Tomás de Torquemada  (14 October 1420 – 16 September 1498), also anglicized as Thomas of Torquemada, was a Castilian Dominican friar and first Grand Inquisitor of the Tribunal of the Holy Office (otherwise known as the Spanish Inquisition).  The Spanish Inquisition was a group of ecclesiastical prelates that was created in 1478, and which was charged with the somewhat ill-defined task of "upholding Catholic religious orthodoxy" within the lands of the newly formed union of the crowns of Castile and Aragon.  The lands of this newly formed royal union are now known as the Kingdom of Spain.

Mainly because of persecution, Muslims and Jews in Castile and Aragon at that time found it socially, politically, and economically expedient to convert to Catholicism (see Converso, Morisco, and Marrano). The existence of superficial converts from Judaism (i.e., Crypto-Jews) was perceived by the Catholic Monarchs as a threat to the religious and social life in their realms. This led Torquemada, who himself was believed to have had converso ancestors, to be one of the chief supporters of the Alhambra Decree that expelled the Jews from the Crowns of Castile and Aragon in 1492.

Owing to the perception of widespread use of torture to extract confessions, and advocacy of burning at the stake those deemed guilty, Torquemada's name has become synonymous with cruelty, religious intolerance, and fanaticism. Although torture was included in inquisition manuals from 1252 onward, it is largely absent from trial records, suggesting that while torture was allowed, it was rarely used.

The number of burnings at the stake during Torquemada’s tenure has been estimated at about 2,000.

Biography

Early life
Torquemada was born on 14 October 1420 either in Valladolid, in the Kingdom of Castile, or in the nearby village of Torquemada.  The 15th Century chronicler Hernando del Pulgar, a contemporary to de Torquemada and himself a , recorded that Tomás de Torquemada's uncle, Juan de Torquemada, a celebrated theologian and cardinal, was of converso descent.

Torquemada entered the local San Pablo Dominican monastery at a very young age. As a zealous advocate of church orthodoxy, he earned a solid reputation for learning, piety, and austerity. As a result, he was promoted to Prior of the monastery of Santa Cruz at Segovia. Around this time, he met the young Princess Isabella I, and the two immediately established religious and ideological rapport. For a number of years, Torquemada served as her regular confessor and personal advisor. He was present at Isabella's coronation in 1474, remained her closest ally and supporter, and even advised her to marry King Ferdinand of Aragon in 1469 to consolidate their kingdoms and form a power base he could draw on for his own purposes. Torquemada subdued Ferdinand's own ambitions and became his confessor also.

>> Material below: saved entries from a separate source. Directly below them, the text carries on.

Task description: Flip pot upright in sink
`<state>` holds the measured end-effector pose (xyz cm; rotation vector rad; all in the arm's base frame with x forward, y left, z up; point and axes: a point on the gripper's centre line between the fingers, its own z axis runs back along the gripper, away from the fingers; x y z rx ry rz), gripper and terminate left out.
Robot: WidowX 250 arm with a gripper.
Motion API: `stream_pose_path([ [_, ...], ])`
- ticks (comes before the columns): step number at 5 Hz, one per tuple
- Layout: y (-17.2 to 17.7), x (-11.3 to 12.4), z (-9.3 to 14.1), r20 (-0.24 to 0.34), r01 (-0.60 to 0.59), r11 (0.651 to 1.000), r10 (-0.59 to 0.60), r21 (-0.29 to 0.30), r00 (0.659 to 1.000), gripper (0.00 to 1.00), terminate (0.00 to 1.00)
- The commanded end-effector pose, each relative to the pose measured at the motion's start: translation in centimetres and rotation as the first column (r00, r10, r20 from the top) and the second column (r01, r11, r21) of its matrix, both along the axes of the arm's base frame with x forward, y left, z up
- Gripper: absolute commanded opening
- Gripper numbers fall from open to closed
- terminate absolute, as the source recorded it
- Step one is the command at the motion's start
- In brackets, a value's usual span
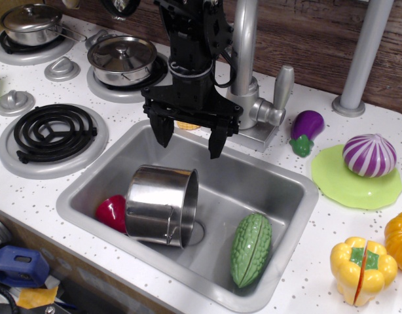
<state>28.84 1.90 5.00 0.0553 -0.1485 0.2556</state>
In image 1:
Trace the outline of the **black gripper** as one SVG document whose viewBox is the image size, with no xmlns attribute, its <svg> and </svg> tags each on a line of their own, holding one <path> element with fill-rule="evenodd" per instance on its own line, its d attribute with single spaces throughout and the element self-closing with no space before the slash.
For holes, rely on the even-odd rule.
<svg viewBox="0 0 402 314">
<path fill-rule="evenodd" d="M 211 128 L 210 158 L 220 157 L 228 137 L 239 132 L 243 109 L 223 97 L 215 87 L 211 71 L 199 75 L 171 72 L 172 83 L 141 91 L 144 112 L 157 142 L 166 148 L 174 133 L 174 120 Z"/>
</svg>

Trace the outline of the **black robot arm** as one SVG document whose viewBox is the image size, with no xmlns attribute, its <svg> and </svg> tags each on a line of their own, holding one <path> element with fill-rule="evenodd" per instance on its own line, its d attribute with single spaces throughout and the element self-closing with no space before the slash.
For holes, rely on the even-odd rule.
<svg viewBox="0 0 402 314">
<path fill-rule="evenodd" d="M 230 62 L 226 51 L 233 28 L 226 19 L 222 1 L 155 1 L 170 41 L 168 69 L 172 84 L 141 91 L 143 110 L 156 140 L 167 147 L 175 122 L 211 130 L 208 149 L 218 158 L 228 137 L 238 133 L 241 106 L 217 91 L 215 62 L 219 56 Z"/>
</svg>

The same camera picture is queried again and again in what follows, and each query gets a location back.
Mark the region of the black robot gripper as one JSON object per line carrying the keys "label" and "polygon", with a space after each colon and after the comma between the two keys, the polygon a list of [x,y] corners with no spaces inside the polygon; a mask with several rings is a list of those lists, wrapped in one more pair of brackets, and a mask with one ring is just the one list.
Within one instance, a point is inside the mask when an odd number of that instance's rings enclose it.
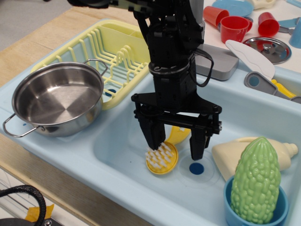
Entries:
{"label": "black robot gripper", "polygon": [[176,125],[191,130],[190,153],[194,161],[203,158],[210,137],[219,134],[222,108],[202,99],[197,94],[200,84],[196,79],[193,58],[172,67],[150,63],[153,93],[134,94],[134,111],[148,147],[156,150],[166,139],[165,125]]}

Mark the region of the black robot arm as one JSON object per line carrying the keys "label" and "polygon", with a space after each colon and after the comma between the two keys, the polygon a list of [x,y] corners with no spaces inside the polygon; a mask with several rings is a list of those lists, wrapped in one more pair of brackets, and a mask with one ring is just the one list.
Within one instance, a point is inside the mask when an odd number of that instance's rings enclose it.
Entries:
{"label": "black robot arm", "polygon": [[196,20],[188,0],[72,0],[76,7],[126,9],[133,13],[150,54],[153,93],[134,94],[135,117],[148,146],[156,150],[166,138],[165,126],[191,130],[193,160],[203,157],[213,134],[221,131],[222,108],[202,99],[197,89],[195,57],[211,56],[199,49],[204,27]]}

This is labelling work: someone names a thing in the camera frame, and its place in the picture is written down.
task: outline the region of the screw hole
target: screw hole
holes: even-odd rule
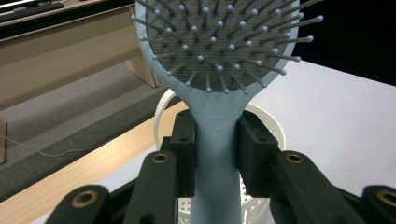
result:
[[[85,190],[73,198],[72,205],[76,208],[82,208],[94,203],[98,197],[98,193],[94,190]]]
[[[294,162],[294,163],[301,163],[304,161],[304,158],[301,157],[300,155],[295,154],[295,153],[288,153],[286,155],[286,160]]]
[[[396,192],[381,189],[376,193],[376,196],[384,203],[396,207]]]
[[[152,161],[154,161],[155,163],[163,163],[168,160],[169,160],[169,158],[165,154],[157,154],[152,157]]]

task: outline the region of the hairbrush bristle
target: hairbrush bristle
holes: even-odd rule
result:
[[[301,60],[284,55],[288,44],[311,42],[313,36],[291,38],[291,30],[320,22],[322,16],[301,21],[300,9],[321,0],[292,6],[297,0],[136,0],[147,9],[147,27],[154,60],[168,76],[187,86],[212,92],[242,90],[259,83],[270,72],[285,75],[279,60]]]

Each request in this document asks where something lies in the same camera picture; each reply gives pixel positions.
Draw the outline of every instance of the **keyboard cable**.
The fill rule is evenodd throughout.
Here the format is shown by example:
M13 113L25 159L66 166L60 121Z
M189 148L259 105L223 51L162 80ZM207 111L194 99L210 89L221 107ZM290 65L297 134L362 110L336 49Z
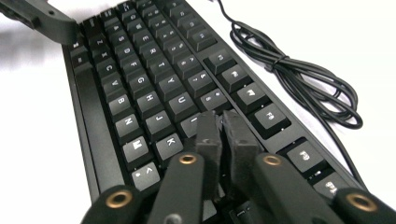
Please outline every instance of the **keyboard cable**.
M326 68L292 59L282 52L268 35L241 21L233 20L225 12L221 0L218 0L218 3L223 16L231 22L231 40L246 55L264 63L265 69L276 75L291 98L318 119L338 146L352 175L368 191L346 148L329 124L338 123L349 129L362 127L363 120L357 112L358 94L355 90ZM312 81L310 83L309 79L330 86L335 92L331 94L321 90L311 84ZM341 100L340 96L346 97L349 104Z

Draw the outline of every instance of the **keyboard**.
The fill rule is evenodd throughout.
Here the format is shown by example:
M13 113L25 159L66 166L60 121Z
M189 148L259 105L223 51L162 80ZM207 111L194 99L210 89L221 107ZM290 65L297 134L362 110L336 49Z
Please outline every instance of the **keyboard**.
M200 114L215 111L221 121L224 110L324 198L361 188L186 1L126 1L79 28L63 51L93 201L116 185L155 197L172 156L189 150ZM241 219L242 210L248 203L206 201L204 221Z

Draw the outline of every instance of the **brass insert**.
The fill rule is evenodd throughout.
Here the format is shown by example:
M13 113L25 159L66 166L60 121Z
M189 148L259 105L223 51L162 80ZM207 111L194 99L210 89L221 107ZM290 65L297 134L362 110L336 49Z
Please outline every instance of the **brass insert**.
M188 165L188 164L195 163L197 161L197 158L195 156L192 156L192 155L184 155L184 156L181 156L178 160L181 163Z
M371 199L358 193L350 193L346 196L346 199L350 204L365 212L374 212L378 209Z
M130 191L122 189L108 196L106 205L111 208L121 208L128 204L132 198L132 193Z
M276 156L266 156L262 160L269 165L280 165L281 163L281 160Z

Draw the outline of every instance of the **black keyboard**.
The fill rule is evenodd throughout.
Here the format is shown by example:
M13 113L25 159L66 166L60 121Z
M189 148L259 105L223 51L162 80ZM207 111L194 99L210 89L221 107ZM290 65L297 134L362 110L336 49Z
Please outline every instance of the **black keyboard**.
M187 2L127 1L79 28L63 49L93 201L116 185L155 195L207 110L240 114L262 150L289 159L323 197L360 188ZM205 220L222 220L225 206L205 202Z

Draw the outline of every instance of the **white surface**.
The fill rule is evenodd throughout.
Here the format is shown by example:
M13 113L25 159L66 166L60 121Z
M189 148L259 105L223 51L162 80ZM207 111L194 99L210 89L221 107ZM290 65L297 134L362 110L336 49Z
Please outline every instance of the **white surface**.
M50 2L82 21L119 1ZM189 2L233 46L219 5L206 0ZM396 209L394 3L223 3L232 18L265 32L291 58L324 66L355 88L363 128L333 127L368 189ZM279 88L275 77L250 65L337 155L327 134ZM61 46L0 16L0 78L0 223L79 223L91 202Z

Establishment of the Holy Office of the Inquisition
Torquemada deeply feared the Marrano and Morisco as a menace to Spain's welfare by both their increasing religious influence and their economic domination of Spain. The Crown of Aragon had Dominican inquisitors almost continuously throughout much of the 14th and the 15th centuries. King Ferdinand and Queen Isabella petitioned Pope Sixtus IV to grant their request for a Holy Office to administer an inquisition in Spain. The Pope granted their request and established the Holy Office for the Propagation of the Faith in late 1478.

The papal bull gave the sovereigns full powers to name inquisitors. Rome retained the right to formally appoint the royal nominees. Henry Charles Lea observed that the Spanish Inquisition in both Castile and Aragon remained firmly under Ferdinand's direction throughout the joint reign.

Grand Inquisitor
The Pope went on to appoint a number of inquisitors for the Spanish Kingdoms in early 1482, including Torquemada. A year later he was named Grand Inquisitor of Spain, which he remained until his death in 1498. In 1484, Torquemada relinquished his role as royal confessor to Diego Deza, a Dominican who would eventually succeed him as Grand Inquisitor. The following year, at a general assembly in Seville, Torquemada promulgated the twenty-eight articles of faith that would be used to guide the inquisitors' investigations.

In the fifteen years under his direction, the Spanish Inquisition grew from a single tribunal at Seville to a network of two dozen Holy Offices. As Grand Inquisitor, Torquemada reorganized the Spanish Inquisition (originally based in Castile in 1478), establishing tribunals in Sevilla, Jaén, Córdoba, Ciudad Real and (later) Saragossa. His quest was to rid Spain of all heresy. The Spanish chronicler Sebastián de Olmedo called him "the hammer of heretics, the light of Spain, the savior of his country, the honor of his order."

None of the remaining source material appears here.